■ **Data entries**
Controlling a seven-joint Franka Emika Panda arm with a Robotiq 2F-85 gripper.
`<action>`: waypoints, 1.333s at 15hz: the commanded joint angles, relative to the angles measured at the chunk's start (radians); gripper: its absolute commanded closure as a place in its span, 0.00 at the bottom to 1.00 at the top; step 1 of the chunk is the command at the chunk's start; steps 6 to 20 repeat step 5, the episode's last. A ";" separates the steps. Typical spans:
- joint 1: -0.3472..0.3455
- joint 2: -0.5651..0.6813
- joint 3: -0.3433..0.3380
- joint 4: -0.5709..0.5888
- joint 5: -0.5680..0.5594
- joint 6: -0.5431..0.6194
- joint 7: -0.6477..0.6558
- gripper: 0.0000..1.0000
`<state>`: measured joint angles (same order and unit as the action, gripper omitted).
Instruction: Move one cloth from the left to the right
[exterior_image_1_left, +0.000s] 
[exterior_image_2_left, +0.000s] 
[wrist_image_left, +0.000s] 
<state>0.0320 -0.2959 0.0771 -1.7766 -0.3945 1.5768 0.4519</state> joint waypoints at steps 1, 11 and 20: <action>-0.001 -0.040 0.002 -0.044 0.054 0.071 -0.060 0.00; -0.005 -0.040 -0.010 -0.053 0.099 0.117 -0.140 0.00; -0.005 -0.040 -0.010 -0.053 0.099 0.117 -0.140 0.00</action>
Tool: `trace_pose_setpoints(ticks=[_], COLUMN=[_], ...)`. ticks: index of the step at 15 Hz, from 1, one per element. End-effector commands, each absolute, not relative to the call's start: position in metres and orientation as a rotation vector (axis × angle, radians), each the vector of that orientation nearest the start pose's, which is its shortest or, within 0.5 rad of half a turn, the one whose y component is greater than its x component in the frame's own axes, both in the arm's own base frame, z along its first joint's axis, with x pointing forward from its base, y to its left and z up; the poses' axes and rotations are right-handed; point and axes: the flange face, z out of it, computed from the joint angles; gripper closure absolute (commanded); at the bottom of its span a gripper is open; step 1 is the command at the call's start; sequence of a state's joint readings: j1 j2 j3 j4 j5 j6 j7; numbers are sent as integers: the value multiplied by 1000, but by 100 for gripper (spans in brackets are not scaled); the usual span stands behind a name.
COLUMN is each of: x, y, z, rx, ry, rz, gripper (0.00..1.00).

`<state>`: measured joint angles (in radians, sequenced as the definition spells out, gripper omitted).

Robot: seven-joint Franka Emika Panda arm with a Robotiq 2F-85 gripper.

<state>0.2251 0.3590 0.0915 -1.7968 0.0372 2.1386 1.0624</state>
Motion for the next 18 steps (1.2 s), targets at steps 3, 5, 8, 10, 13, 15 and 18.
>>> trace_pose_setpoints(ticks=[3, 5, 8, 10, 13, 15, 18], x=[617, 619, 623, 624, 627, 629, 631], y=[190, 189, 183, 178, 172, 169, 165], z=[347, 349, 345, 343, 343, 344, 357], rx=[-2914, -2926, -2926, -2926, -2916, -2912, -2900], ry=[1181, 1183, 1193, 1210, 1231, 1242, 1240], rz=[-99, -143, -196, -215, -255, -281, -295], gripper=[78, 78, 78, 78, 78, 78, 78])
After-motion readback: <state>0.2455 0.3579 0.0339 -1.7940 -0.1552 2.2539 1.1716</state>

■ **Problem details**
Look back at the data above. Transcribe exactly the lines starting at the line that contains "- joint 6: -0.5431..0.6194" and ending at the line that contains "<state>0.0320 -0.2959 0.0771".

■ **Response to the task**
- joint 6: -0.5431..0.6194
- joint 7: -0.6477..0.6558
- gripper: 0.0000..1.0000
`<state>`: measured joint angles (same order and unit as the action, gripper omitted).
Instruction: Move one cloth from the left to the right
[exterior_image_1_left, +0.000s] 
[exterior_image_2_left, +0.000s] 
[wrist_image_left, +0.000s] 
<state>0.0320 -0.2959 0.0771 -1.7766 -0.3945 1.5768 0.4519</state> joint waypoints at steps 1, 11 and 20: <action>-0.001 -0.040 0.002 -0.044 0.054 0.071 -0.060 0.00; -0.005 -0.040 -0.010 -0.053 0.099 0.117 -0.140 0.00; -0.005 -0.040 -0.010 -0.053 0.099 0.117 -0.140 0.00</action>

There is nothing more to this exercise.